Your assignment: From the data below, return each line in which the string "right" is found.

Recorded information:
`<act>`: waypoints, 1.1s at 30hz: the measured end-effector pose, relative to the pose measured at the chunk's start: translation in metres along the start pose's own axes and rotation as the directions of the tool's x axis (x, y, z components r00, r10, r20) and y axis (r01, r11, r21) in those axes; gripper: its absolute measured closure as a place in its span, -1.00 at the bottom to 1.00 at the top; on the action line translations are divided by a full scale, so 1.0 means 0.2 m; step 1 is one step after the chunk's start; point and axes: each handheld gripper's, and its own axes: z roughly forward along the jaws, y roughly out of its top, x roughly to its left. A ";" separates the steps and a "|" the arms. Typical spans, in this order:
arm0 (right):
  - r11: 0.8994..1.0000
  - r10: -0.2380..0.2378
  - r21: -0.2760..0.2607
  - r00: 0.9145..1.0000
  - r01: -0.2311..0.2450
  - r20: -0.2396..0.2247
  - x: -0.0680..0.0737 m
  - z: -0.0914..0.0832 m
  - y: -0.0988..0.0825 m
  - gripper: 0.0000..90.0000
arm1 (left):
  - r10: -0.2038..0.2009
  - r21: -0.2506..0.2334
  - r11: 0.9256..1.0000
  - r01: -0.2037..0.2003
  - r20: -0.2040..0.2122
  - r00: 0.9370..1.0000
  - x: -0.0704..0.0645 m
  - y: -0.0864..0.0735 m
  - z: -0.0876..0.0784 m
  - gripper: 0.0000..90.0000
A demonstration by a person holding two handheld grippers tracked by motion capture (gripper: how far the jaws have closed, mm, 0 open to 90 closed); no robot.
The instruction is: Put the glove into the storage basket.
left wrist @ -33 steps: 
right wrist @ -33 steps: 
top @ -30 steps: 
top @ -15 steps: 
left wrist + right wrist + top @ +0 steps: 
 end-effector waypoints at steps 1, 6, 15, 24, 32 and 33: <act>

Reply to the exercise:
arm0 (right):
right wrist @ -33 steps: 
left wrist + right wrist + top @ +0 steps: 

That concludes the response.